Les romanichels et les fous, deux marges (Mathieu Pernot)

Mathieu Pernot, Caravane (Le Feu), Avignon, 2013

Mathieu Pernot, Caravane (Le Feu), Avignon, 2013

English translation

Comment expliquer l’enthousiasme ressenti lors de la visite de l’exposition de Mathieu Pernot au Jeu de Paume (jusqu’au 18 mai) ? Bien sûr, on est d’abord frappé par le sujet, des Roms, traités en êtres humains, comme une claque au racisme univoque de Valls et consorts. Mais de bons sentiments ne font pas une bonne expo. Ce qui m’a marqué, je crois, c’est la capacité de l’artiste à traiter son sujet sous des angles divers, en variant les points de vue, en déclinant les approches au fil des ans, et puis à rebattre son jeu de cartes et à nous présenter alors une autre facette.

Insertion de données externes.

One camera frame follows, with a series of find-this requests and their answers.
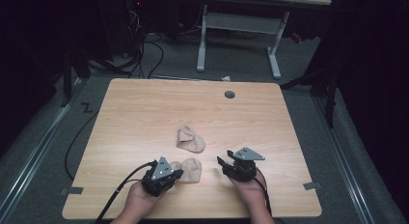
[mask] silver triangular bracket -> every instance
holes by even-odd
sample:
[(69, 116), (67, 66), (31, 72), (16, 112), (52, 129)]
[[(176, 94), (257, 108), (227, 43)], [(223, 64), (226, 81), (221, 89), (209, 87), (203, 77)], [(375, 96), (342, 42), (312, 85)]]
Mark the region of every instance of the silver triangular bracket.
[(159, 180), (161, 178), (170, 176), (174, 173), (171, 165), (168, 163), (164, 156), (160, 156), (159, 162), (156, 165), (156, 168), (152, 174), (152, 180)]
[(265, 157), (261, 154), (254, 152), (253, 150), (244, 147), (238, 152), (235, 152), (232, 156), (241, 160), (265, 160)]

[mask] folded cloth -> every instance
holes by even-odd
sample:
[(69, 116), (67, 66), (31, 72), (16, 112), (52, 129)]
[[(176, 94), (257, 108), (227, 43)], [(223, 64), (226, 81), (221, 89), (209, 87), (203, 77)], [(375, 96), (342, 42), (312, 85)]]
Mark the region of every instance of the folded cloth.
[(187, 158), (183, 162), (170, 163), (173, 170), (182, 169), (183, 175), (178, 182), (198, 183), (202, 175), (202, 163), (197, 158)]
[(177, 147), (193, 153), (199, 153), (205, 149), (205, 140), (189, 126), (182, 125), (178, 131)]

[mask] gray carpet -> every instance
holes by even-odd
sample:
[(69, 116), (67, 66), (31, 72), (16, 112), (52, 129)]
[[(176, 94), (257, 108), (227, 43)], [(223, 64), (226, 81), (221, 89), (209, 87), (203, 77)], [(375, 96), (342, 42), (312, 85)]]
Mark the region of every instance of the gray carpet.
[[(175, 42), (163, 38), (157, 42), (164, 51), (163, 61), (152, 75), (155, 78), (172, 76), (202, 80), (220, 80), (221, 77), (229, 76), (232, 81), (283, 84), (304, 73), (319, 44), (319, 40), (297, 44), (292, 40), (283, 39), (277, 52), (283, 78), (277, 81), (272, 78), (265, 53), (265, 46), (268, 46), (266, 43), (270, 39), (270, 36), (261, 36), (251, 41), (231, 39), (223, 44), (210, 43), (207, 46), (206, 70), (196, 72), (198, 41)], [(220, 40), (222, 38), (212, 39), (215, 42)], [(142, 61), (144, 76), (148, 75), (160, 57), (159, 48), (147, 43)], [(137, 70), (133, 76), (138, 77)], [(71, 102), (70, 110), (52, 138), (45, 158), (22, 194), (8, 223), (92, 223), (91, 220), (65, 220), (61, 215), (67, 199), (61, 191), (71, 185), (71, 180), (65, 171), (64, 160), (69, 144), (81, 127), (97, 112), (108, 83), (114, 77), (118, 76), (94, 70), (93, 76), (82, 84), (84, 88)], [(61, 110), (59, 105), (64, 100), (61, 81), (56, 87), (58, 94), (32, 119), (14, 142), (11, 150), (0, 161), (2, 200), (6, 198), (31, 151), (40, 142), (45, 130)], [(312, 178), (322, 185), (322, 188), (317, 190), (317, 195), (323, 213), (316, 218), (286, 218), (284, 221), (287, 224), (361, 223), (337, 164), (331, 139), (326, 132), (326, 125), (316, 109), (314, 98), (310, 97), (306, 89), (308, 87), (296, 87), (294, 90), (284, 91), (284, 96)], [(92, 110), (92, 113), (84, 112), (84, 103), (89, 103), (88, 110)], [(340, 95), (337, 96), (334, 121), (334, 131), (362, 187), (368, 206), (371, 208), (374, 223), (406, 223), (368, 158)], [(68, 158), (68, 168), (72, 174), (77, 170), (93, 125), (94, 120), (80, 132), (72, 145)], [(189, 223), (202, 222), (205, 220), (189, 221)]]

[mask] metal desk leg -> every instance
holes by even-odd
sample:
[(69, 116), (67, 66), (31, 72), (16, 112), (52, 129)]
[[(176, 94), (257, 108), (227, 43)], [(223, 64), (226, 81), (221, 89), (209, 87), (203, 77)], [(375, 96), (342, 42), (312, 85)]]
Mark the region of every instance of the metal desk leg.
[(198, 56), (198, 71), (205, 70), (205, 31), (207, 26), (207, 5), (204, 5), (204, 14), (202, 20), (202, 39), (201, 45), (199, 46), (199, 56)]
[(282, 18), (282, 21), (279, 26), (279, 30), (277, 31), (276, 40), (274, 41), (274, 45), (272, 47), (267, 48), (268, 58), (270, 59), (271, 70), (273, 71), (273, 77), (275, 79), (280, 79), (280, 69), (279, 65), (277, 64), (276, 58), (276, 51), (277, 47), (279, 46), (280, 39), (283, 35), (284, 29), (286, 28), (286, 21), (288, 20), (289, 12), (285, 12)]

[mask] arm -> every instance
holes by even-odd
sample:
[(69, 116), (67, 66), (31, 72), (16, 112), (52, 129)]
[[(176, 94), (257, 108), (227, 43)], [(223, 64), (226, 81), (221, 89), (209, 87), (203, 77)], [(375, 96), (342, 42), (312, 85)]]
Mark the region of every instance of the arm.
[(140, 182), (134, 183), (129, 188), (125, 206), (120, 215), (115, 218), (112, 224), (135, 224), (151, 213), (154, 206), (159, 202), (165, 193), (159, 197), (150, 196), (145, 192)]
[[(256, 178), (265, 186), (265, 180), (259, 171), (257, 171)], [(252, 224), (274, 224), (273, 217), (265, 206), (263, 188), (253, 180), (250, 182), (238, 182), (234, 179), (229, 179), (237, 189), (240, 199), (249, 210)]]

Mathieu Pernot, Jonathan (Les Hurleurs), Avignon, 2001

Mathieu Pernot, Jonathan (Les Hurleurs), Avignon, 2001

Il y a des portraits bien sûr, et d’abord ceux que, encore étudiant à Arles, il fit au photomaton de ces gamins des caravanes, à la fois documents administratifs et témoignages de la position de l’artiste face à son sujet, ni trop loin, ni trop près, œuvre déjà. Au fil des années, on les voit devenir « hurleurs », tentant de communiquer par-dessus les murs avec leurs proches en prison, quand tout leur corps n’est plus qu’une bouche, qu’un cri, que toute la tension de leur corps devenu soudain léger, aérien, bondissant jaillit ainsi, que la voix, le hurlement est la seule issue, le seul moyen de résister face à la lourdeur du béton, à la pesanteur des grilles, à la clôture des cours de promenade et au grillage qui brise tout envol.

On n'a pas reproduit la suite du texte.